Purtroppo le proteste pacifiche non vanno mai a buon fine (2 eccezioni: la decolonizzazione dell'India e la fine dell'Apartheid in Sudafrica. Ma in Sudafrica il processo di democratizzazione è stato accelerato dagli embargos), si veda anche il caso dei Kurdi.
Il disgraziatissimo popolo senza terra dei Kurdi, stanziato tra Turchia, Iraq, Iran e Siria non ha una sua terra. Per decenni questa questione è stata ignorata da tutti, solo con il ricorso alle armi da parte del PKK (quei terroristi! Quei comunisti!)la questione è salita alla ribalta, pur non essendo stata risolta (né mai lo sarà: in quelle terre c'è petrolio, e chi le molla?). E a chi importava qualcosa dei palestinesi prima che iniziassero gli attentati internazionali (Achille Lauro...)?
Come dire: se vuoi ottenere qualcosa devi ricorrere alla violenza. E siccome i tibetani, per loro stessa millenaria cultura, alle armi non sono mai ricorsi finora, non otterranno mai niente. Una formica contro un elefante: Tibet contro Cina, pacifismo contro violenza, spiritualismo contro materialismo.
Nessuno può opporsi alla Cina non solo perché è un gigante politico, economico e militare ma anche perché i valori sostenuti dai tibetani sono scomodi, in una società basata soltanto su un razionale ed egoistico materialismo. Ho voglia di piangere: umanità, non imparerai mai niente dai tuoi e/orrori? [SM=x708801]
(richard)
00lunedì 31 marzo 2008 18:14
Cina:fumo negli occhi al Tibet
Mentre in Cina continua la repressione e quel che il Dalai Lama chiama genocidio culturale, mentre Pechino respinge con sdegno le flebili proteste dell’Unione europea, il governo cinese cerca di far vedere quanto è positiva la sua occupazione colonizzatrice, anche per l’ambiente. L’agenzia ufficiale Xinhua ha rilanciato con grande rilievo la notizia che «Il governo cinese ha l´intenzione di investire più di 20 miliardi di yuans (2,8 miliardi di dollari) per proteggere il sistema ecologico dell’altipiano Qinghai-Tibet dal 2006 al 2030».

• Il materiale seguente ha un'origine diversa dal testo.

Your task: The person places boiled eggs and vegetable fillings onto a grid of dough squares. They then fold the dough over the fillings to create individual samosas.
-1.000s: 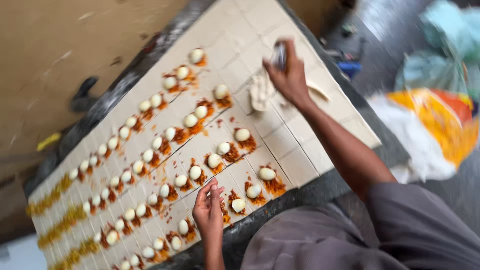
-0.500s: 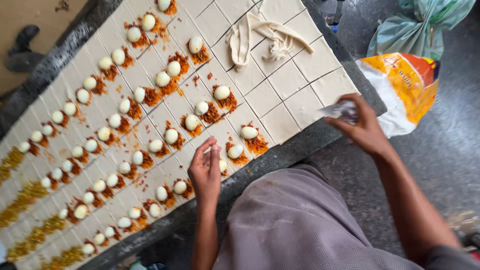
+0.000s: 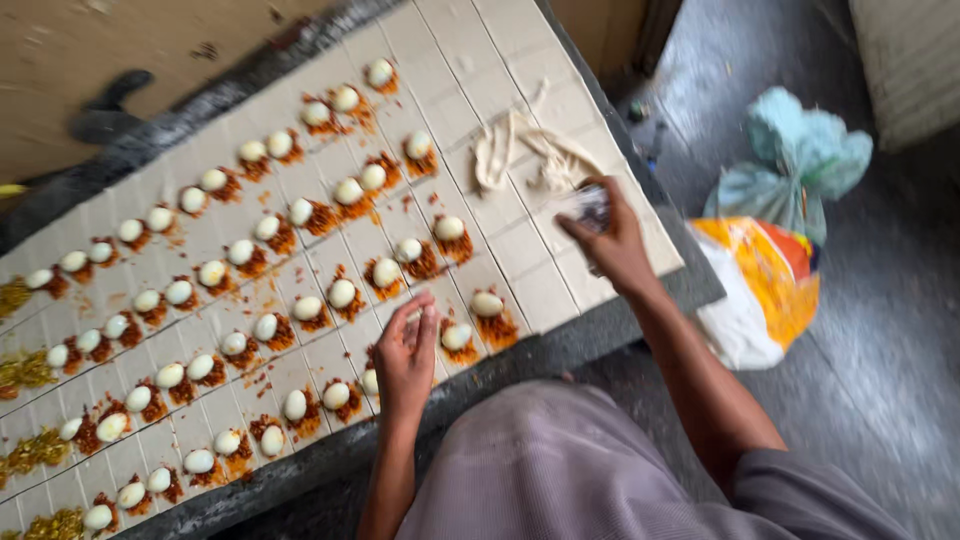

Secondo Zhang Yongze, direttore del dipartimento della protezione dell´ambiente della regione autonoma del Tibet, si tratta di «14 progetti di salvaguardia ancora da avviare e che dovrebbero interessare praterie, flora e fauna, l’istituzione di riserve naturali, il controllo della desertificazione e dell´erosione del suolo, così come la prevenzioni di disastri geologici. L’altipiano Qinghai-Tibet si gloria d’avere un sistema ecologico unico, grazie al suo clima ed alla sua geografia. Il governo assegna da sempre una grande e importanza alla conservazione ecologica nella regione dell’altipiano, allocando dei grandi investimenti in materia».

I tibetani accusano questi interventi di essere più o meno una foglia di fico per coprire infrastrutture devastanti per l’ambiente del Tibet o che ne sconvolgono usi e costumi, come la ferrovia Pechino – Lhasa che accusano di essere un asse di penetrazione della colonizzazione cinese. Ma i cinesi ribattono che «Durante il periodo 2001-2005, il governo centrale ha investito 120 milioni di yuans nella protezione della zona umida di Lhalu, la più grande e la più elevata zona umida del mondo situata nella regione di Lhasa, capitale del Tibet, così come nella protezione della riserva naturale del lago sacro di Namco (nella foto) e nelle praterie nella prefettura di Nagqu. Che si aggiungono ad investimenti importanti in altri settori».

Investimenti che probabilmente non sarebbero stati necessari senza l’incremento demografico determinato dall’immigrazione di milioni di cinesi in Tibet e se i ghiacciai del Tibet non fossero in drammatica regressione anche a causa dell’accelerata ed inquinante crescita cinese. Ma Zhang dice che il governo comunista è sempre più attento: «Abbiamo anche vietato lo sfruttamento di alcune risorse minerarie per evitare di nuocere al sistema ecologico del Tibet».